_Exercise_
The pictures must be left out, while the rest of the data is copied exactly.

_Source data_
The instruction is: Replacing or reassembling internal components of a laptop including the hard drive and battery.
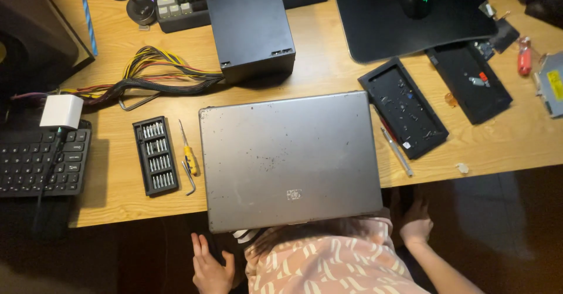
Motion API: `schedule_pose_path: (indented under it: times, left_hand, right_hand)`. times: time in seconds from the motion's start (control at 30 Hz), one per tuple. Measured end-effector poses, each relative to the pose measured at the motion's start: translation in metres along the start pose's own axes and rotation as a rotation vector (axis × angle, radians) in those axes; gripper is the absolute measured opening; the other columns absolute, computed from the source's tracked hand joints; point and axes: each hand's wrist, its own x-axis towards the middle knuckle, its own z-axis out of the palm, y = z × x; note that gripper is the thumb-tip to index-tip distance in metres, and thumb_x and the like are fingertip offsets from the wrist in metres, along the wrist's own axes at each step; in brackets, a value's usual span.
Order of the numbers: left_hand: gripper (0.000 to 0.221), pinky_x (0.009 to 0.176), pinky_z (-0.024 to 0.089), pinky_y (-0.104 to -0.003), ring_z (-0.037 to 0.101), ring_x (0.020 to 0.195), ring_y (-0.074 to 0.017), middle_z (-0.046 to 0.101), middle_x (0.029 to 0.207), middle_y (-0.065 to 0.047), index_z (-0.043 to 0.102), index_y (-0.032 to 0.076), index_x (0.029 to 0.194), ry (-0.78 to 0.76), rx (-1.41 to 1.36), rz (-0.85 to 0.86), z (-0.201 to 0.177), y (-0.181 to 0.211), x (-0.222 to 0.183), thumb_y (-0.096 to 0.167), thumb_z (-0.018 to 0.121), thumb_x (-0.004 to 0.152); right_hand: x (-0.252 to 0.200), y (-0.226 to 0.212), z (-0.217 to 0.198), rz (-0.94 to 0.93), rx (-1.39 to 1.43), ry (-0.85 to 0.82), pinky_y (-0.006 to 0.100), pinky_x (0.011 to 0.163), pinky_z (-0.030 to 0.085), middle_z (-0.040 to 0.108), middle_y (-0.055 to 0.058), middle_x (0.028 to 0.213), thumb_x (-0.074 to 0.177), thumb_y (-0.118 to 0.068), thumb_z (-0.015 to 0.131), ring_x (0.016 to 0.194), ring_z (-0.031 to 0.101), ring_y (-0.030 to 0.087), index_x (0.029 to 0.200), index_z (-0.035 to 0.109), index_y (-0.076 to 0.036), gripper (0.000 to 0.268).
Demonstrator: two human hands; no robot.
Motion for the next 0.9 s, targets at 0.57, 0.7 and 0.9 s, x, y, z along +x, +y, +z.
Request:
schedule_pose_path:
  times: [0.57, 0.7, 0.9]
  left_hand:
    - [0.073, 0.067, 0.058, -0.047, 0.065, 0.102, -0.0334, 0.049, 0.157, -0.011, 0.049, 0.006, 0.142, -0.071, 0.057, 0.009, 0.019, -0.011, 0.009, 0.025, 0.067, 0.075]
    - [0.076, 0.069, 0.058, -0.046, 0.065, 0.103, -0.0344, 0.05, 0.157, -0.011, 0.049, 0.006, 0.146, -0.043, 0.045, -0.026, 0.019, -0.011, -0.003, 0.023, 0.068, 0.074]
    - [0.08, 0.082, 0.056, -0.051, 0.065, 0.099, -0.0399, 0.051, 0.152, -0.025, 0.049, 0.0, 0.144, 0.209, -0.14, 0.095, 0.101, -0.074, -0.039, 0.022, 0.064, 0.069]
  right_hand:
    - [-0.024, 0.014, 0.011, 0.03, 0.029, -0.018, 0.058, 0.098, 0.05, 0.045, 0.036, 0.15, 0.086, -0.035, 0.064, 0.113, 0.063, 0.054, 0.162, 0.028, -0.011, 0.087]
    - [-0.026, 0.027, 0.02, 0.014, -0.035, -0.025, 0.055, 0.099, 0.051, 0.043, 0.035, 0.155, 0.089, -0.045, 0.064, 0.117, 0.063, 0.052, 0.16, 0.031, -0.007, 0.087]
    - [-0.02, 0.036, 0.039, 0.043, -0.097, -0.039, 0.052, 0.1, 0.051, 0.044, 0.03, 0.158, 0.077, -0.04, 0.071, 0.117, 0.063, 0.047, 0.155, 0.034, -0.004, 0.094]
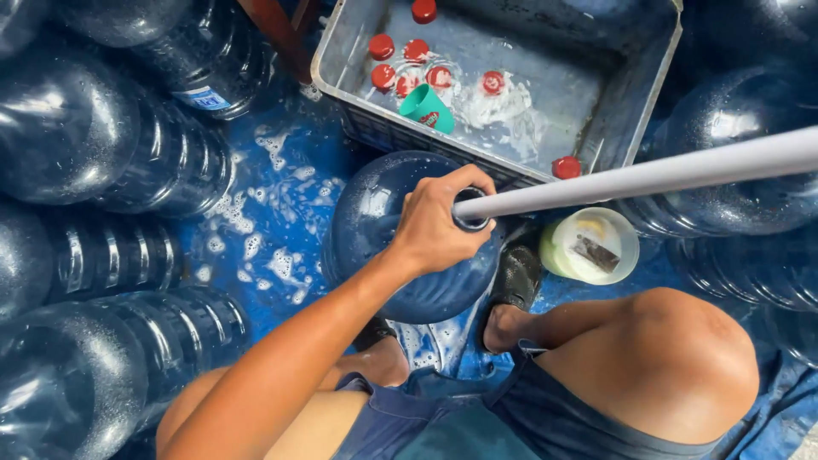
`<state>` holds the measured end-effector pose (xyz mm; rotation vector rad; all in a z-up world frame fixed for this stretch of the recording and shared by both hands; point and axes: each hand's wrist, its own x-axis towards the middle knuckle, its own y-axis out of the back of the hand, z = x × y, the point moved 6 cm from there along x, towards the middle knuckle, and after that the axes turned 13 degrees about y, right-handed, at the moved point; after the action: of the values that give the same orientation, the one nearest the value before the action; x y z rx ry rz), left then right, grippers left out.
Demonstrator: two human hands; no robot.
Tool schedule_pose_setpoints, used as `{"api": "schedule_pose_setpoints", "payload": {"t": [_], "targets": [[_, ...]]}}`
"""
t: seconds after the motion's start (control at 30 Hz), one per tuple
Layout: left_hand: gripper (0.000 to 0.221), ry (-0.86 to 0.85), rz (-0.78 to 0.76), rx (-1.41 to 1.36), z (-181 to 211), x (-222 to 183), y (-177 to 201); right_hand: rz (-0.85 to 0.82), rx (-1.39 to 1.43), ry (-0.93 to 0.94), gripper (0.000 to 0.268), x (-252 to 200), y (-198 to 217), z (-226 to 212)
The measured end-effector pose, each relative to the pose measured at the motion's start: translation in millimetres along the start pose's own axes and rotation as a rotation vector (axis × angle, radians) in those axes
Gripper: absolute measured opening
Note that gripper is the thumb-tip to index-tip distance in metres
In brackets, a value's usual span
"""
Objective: Scrubbing the bottom of a large plastic water jug with a sponge and rinsing it with a hose.
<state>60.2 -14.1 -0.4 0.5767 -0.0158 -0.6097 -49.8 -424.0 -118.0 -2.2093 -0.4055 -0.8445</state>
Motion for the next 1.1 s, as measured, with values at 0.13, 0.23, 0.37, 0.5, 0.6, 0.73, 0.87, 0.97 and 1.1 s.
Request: {"api": "schedule_pose_setpoints", "payload": {"t": [0.13,0.23,0.37,0.5,0.6,0.73,0.87,0.97,1.1], "targets": [[0.030,-0.068,-0.022,-0.191,-19,1,13,-0.020,-0.316,-0.319,0.035,-113,62,14],[0.029,-0.171,0.045,-0.287,-37,6,42,-0.042,-0.556,-0.557,0.036,-118,33,20],[0.025,-0.164,0.174,-0.306,-48,5,84,-0.115,-0.852,-0.844,0.040,9,-105,68],[0.029,-0.175,0.135,-0.322,-28,1,34,-0.144,-1.179,-1.119,0.047,111,-233,91],[0.030,0.070,0.127,-0.140,-13,-4,3,-0.142,-1.358,-1.261,0.051,137,-255,108],[0.029,0.107,0.105,-0.106,-12,-4,9,-0.200,-1.292,-1.315,0.035,145,-244,120],[0.026,0.057,-0.038,-0.169,-23,-3,25,0.181,-0.905,-1.440,0.063,183,-255,112],[0.026,0.010,-0.139,-0.245,-28,-2,33,0.241,-1.033,-1.302,0.054,186,-174,131],[0.027,-0.001,-0.193,-0.272,-31,10,46,0.314,-1.156,-1.388,0.064,165,-47,214]]}}
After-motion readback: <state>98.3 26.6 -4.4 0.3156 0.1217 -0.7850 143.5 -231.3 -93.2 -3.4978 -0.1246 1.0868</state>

_Output_
The instruction is: Replacing or reassembling internal components of a laptop including the hard drive and battery.
Motion API: `schedule_pose_path: (indented under it: times, left_hand, right_hand)`. times: time in seconds from the motion's start (control at 30 Hz), one per tuple. Measured end-effector poses, each relative to the pose measured at the motion's start: translation in metres along the start pose's own axes and rotation as a rotation vector (axis × angle, radians) in those axes; gripper is the absolute measured opening; the other columns absolute, computed from the source's tracked hand joints; point and axes: each hand's wrist, its own x-axis towards the middle knuckle, its own z-axis out of the palm, y = z × x; note that gripper is the thumb-tip to index-tip distance in metres, and thumb_x and the like are fingertip offsets from the wrist in metres, along the wrist's own axes at each step; in brackets, a value's usual span.
Order of the numbers: left_hand: gripper (0.000 to 0.221), pinky_x (0.009 to 0.176), pinky_z (-0.024 to 0.089), pinky_y (-0.104 to -0.003), ring_z (-0.037 to 0.101), ring_x (0.020 to 0.195), ring_y (-0.074 to 0.017), middle_z (-0.046 to 0.101), middle_x (0.029 to 0.207), middle_y (-0.065 to 0.047), index_z (-0.043 to 0.102), index_y (-0.032 to 0.076), index_x (0.029 to 0.194), ry (-0.78 to 0.76), rx (-1.41 to 1.36), rz (-0.85 to 0.86), z (-0.201 to 0.177), y (-0.181 to 0.211), x (-0.222 to 0.183), thumb_y (-0.096 to 0.167), thumb_z (-0.018 to 0.121), thumb_x (-0.004 to 0.152); right_hand: x (-0.252 to 0.200), y (-0.226 to 0.212), z (-0.217 to 0.198), rz (-0.94 to 0.93), rx (-1.39 to 1.43), ry (-0.85 to 0.82), pinky_y (-0.006 to 0.100), pinky_x (0.011 to 0.163), pinky_z (-0.030 to 0.085), middle_z (-0.040 to 0.108), middle_y (-0.055 to 0.058), middle_x (0.028 to 0.213), thumb_x (-0.074 to 0.177), thumb_y (-0.118 to 0.068), thumb_z (-0.015 to 0.131), ring_x (0.016 to 0.194), ring_z (-0.031 to 0.101), ring_y (-0.030 to 0.087), index_x (0.029 to 0.200), index_z (-0.035 to 0.109), index_y (-0.076 to 0.036), gripper (0.000 to 0.268).
Demonstrator: two human hands; no robot.
Motion for the next 0.9 s, targets at 0.57, 0.7 and 0.9 s, x, y, z along +x, +y, +z.
Request:
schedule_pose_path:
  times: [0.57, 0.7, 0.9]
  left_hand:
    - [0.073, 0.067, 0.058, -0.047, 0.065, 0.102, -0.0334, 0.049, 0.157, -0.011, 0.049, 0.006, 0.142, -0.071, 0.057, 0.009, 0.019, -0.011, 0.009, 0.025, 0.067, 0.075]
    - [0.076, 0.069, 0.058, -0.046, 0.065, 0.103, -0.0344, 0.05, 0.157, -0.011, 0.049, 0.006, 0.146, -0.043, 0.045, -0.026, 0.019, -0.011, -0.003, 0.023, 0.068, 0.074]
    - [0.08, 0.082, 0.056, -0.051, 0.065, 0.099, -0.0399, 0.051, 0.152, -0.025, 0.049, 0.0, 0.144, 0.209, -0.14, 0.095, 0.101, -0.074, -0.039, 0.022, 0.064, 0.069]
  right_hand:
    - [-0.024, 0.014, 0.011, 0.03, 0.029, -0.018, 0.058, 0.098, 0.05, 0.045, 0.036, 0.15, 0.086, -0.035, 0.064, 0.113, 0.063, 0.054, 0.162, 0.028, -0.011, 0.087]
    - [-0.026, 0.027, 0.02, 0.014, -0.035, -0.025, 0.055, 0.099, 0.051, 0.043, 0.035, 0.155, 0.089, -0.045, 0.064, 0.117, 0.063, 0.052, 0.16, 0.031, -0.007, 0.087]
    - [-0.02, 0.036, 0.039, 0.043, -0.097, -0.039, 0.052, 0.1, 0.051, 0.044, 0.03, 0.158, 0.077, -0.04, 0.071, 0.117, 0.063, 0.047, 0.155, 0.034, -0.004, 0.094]
`<state>` holds the measured end-effector pose (xyz mm; rotation vector rad; all in a z-up world frame fixed for this stretch of the recording and shared by both hands; point and axes: each hand's wrist, its own x-axis towards the middle knuckle, its own y-axis out of the back of the hand, z = x × y, the point moved 6 cm from there along x, towards the middle knuckle, and after that the axes turned 13 degrees about y, right-handed, at the moved point; after the action: of the values that give the same orientation, the one nearest the value before the action; x y z rx ry rz), left then right, grippers left out.
Demonstrator: two human hands; no robot.
Tool schedule_pose_setpoints, used as `{"api": "schedule_pose_setpoints", "payload": {"t": [_], "targets": [[_, ...]]}}`
"""
t: seconds after the motion's start (control at 30 Hz), one per tuple
Layout: left_hand: gripper (0.000 to 0.221), ry (-0.86 to 0.85), rz (-0.78 to 0.76), rx (-1.41 to 1.36), z (-181 to 211), x (-222 to 183), y (-177 to 201); right_hand: rz (-0.85 to 0.82), rx (-1.39 to 1.43), ry (-0.93 to 0.94), gripper (0.000 to 0.268), x (-252 to 200), y (-198 to 217), z (-226 to 212)
The measured end-effector pose, each relative to the pose measured at the motion's start: translation in millimetres along the start pose's own axes and rotation as a rotation vector (axis × angle, radians) in those axes
Gripper: absolute measured opening
Note that gripper is the thumb-tip to index-tip distance in metres
In brackets, a value's usual span
"""
Objective: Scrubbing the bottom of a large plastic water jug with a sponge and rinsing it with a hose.
<state>60.2 -14.1 -0.4 0.5767 -0.0158 -0.6097 -49.8 -424.0 -118.0 -2.2093 -0.4055 -0.8445</state>
Motion for the next 1.1 s, as measured, with values at 0.13, 0.23, 0.37, 0.5, 0.6, 0.73, 0.87, 0.97 and 1.1 s.
Request: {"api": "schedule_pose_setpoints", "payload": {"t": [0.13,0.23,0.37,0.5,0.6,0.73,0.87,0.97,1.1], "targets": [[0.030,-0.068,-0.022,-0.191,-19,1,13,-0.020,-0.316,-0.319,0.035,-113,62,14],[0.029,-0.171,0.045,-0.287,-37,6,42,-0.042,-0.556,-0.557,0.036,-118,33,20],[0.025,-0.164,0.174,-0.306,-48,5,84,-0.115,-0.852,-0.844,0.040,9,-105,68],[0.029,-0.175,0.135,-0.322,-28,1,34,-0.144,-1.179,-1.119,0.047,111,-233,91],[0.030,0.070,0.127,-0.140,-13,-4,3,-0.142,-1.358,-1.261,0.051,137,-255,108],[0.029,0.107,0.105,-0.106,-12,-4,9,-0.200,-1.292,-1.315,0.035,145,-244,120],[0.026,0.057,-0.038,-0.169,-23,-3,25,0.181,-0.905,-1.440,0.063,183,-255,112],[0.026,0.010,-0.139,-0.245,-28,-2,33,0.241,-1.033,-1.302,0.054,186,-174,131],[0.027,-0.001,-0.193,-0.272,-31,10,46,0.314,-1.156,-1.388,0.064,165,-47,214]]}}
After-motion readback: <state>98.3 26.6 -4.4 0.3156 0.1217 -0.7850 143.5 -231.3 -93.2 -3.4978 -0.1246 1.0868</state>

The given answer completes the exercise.